(INPUT MATERIAL):
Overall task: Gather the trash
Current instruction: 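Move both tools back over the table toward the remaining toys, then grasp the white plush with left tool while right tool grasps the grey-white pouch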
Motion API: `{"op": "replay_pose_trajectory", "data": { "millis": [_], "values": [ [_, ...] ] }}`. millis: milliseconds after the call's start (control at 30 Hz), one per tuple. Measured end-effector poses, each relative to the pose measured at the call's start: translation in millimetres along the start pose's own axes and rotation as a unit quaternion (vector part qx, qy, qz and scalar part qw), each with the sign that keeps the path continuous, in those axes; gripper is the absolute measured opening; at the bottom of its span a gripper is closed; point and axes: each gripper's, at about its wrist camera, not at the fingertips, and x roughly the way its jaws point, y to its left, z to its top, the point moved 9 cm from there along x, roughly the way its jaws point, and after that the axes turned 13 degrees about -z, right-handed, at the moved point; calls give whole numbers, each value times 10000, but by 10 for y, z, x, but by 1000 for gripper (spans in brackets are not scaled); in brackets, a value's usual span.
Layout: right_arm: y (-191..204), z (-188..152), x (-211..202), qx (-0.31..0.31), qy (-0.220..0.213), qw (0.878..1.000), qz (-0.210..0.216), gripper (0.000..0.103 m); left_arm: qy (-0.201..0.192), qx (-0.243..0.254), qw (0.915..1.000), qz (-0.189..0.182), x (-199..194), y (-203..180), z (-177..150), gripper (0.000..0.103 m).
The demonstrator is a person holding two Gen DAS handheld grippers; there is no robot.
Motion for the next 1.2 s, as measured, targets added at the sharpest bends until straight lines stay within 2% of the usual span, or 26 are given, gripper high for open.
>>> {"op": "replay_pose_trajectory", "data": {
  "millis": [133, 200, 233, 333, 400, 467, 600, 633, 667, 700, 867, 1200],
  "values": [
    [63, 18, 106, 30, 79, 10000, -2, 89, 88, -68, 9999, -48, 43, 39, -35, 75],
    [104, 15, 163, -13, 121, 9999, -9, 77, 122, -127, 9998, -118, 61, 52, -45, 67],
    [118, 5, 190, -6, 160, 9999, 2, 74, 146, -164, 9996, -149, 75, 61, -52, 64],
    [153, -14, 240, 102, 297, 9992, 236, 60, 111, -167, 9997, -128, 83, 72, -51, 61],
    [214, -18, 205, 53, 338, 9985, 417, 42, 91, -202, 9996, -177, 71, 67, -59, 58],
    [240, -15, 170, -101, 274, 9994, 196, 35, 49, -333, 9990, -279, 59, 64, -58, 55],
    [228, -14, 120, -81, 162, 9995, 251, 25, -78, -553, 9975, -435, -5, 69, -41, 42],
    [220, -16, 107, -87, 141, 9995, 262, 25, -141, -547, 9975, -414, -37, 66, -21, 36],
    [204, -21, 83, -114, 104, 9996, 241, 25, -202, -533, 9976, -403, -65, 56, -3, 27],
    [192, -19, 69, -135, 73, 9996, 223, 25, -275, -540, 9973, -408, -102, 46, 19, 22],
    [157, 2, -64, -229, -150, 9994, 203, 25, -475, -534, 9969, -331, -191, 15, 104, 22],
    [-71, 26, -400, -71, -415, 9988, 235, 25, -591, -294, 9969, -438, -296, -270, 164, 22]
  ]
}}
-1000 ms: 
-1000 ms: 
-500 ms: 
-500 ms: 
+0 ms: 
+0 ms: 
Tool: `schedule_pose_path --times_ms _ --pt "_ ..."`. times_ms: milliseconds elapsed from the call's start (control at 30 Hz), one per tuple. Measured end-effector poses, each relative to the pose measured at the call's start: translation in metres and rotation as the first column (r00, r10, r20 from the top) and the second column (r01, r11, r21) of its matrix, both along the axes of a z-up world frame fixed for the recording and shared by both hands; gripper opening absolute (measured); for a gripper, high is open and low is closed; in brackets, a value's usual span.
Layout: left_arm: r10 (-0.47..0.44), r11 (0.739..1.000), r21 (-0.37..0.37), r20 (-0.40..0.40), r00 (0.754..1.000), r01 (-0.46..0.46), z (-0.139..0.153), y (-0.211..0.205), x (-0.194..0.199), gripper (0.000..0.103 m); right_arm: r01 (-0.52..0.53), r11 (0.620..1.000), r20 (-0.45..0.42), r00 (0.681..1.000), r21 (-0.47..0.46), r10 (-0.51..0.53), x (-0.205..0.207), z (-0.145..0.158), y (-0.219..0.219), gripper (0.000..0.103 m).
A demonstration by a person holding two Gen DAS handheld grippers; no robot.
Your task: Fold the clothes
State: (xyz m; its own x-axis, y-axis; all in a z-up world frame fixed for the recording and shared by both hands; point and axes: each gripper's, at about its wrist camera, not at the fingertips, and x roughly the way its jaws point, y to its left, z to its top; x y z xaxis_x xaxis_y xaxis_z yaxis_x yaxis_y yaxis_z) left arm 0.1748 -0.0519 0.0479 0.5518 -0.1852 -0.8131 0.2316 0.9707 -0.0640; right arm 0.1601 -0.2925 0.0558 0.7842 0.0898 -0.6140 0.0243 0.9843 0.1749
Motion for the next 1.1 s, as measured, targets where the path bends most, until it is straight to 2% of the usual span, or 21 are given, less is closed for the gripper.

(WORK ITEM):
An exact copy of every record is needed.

(PROBLEM SOLUTION):
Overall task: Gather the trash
Current instruction: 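Move both tools back over the table toward the remaining toys, then grasp the white plush with left tool while right tool grasps the grey-white pouch
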Motion API: `{"op": "replay_pose_trajectory", "data": { "millis": [_], "values": [ [_, ...] ] }}`. millis: milliseconds after the call's start (control at 30 Hz), one per tuple. Measured end-effector poses, each relative to the pose measured at the call's start: translation in millimetres along the start pose's own axes and rotation as a unit quaternion (vector part qx, qy, qz and scalar part qw), each with the sign that keeps the path continuous, in those axes; gripper is the absolute measured opening; at the bottom of its span a gripper is closed; point and axes: each gripper's, at about its wrist camera, not at the fingertips, and x roughly the way its jaws point, y to its left, z to its top, the point moved 9 cm from there along x, roughly the way its jaws point, and after that the axes turned 13 degrees about -z, right-handed, at the moved point; calls give whole numbers, each value times 10000, but by 10 for y, z, x, but by 1000 for gripper (spans in brackets are not scaled); in brackets, a value's usual span.
Layout: right_arm: y (-191..204), z (-188..152), x (-211..202), qx (-0.31..0.31), qy (-0.220..0.213), qw (0.878..1.000), qz (-0.210..0.216), gripper (0.000..0.103 m); left_arm: qy (-0.201..0.192), qx (-0.243..0.254), qw (0.915..1.000), qz (-0.189..0.182), x (-199..194), y (-203..180), z (-177..150), gripper (0.000..0.103 m).
The demonstrator is a person holding two Gen DAS handheld grippers; there is no robot.
Motion for the next 1.2 s, as measured, targets added at the sharpest bends until straight lines stay within 2% of the usual span, or 26 are given, gripper high for open.
>>> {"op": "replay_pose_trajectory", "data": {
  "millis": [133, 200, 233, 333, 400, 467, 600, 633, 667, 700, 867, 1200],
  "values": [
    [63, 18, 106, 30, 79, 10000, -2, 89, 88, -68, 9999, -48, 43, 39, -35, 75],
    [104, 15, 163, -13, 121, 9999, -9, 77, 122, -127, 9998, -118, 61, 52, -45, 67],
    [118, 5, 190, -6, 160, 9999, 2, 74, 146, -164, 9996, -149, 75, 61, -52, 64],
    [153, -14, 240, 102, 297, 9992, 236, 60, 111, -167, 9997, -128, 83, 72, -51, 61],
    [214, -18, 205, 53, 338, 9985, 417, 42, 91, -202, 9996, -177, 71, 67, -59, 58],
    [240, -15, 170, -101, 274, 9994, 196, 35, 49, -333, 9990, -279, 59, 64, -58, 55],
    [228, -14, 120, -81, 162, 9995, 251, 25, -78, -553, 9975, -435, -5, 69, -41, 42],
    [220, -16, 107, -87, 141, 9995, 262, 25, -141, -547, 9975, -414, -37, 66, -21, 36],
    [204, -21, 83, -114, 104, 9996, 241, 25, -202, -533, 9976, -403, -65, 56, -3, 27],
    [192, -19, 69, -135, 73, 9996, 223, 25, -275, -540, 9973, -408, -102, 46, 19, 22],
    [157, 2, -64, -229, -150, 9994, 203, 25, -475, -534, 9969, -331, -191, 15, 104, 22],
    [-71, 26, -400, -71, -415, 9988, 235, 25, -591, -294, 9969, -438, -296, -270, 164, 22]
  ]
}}
-1000 ms: 
-1000 ms: 
-500 ms: 
-500 ms: 
+0 ms: 
+0 ms: 
Tool: `schedule_pose_path --times_ms _ --pt "_ ..."`. times_ms: milliseconds elapsed from the call's start (control at 30 Hz), one per tuple. Measured end-effector poses, each relative to the pose measured at the call's start: translation in metres and rotation as the first column (r00, r10, r20 from the top) and the second column (r01, r11, r21) of its matrix, both along the axes of a z-up world frame fixed for the recording and shared by both hands; gripper opening absolute (measured); for a gripper, high is open and low is closed; in brackets, a value's usual span.
Layout: left_arm: r10 (-0.47..0.44), r11 (0.739..1.000), r21 (-0.37..0.37), r20 (-0.40..0.40), r00 (0.754..1.000), r01 (-0.46..0.46), z (-0.139..0.153), y (-0.211..0.205), x (-0.194..0.199), gripper (0.000..0.103 m); right_arm: r01 (-0.52..0.53), r11 (0.620..1.000), r20 (-0.45..0.42), r00 (0.681..1.000), r21 (-0.47..0.46), r10 (-0.51..0.53), x (-0.205..0.207), z (-0.145..0.158), y (-0.219..0.219), gripper (0.000..0.103 m).
A demonstration by a person holding two Gen DAS handheld grippers; no robot.
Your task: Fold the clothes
State: (xyz m; its own x-axis, y-axis; all in a z-up world frame fixed for the recording and shared by both hands; point and axes: each gripper's, at about its wrist camera, not at the fingertips, and x roughly the way its jaws point, y to its left, z to its top; x y z xaxis_x xaxis_y xaxis_z yaxis_x yaxis_y yaxis_z) left arm 0.1748 -0.0519 0.0479 0.5518 -0.1852 -0.8131 0.2316 0.9707 -0.0640; right arm 0.1601 -0.2925 0.0558 0.7842 0.0898 -0.6140 0.0243 0.9843 0.1749
Motion for the next 1.1 s, as measured, targets where the path bends most, until it is straight to 2% of the usual span, or 21 are given, less is closed for the gripper.

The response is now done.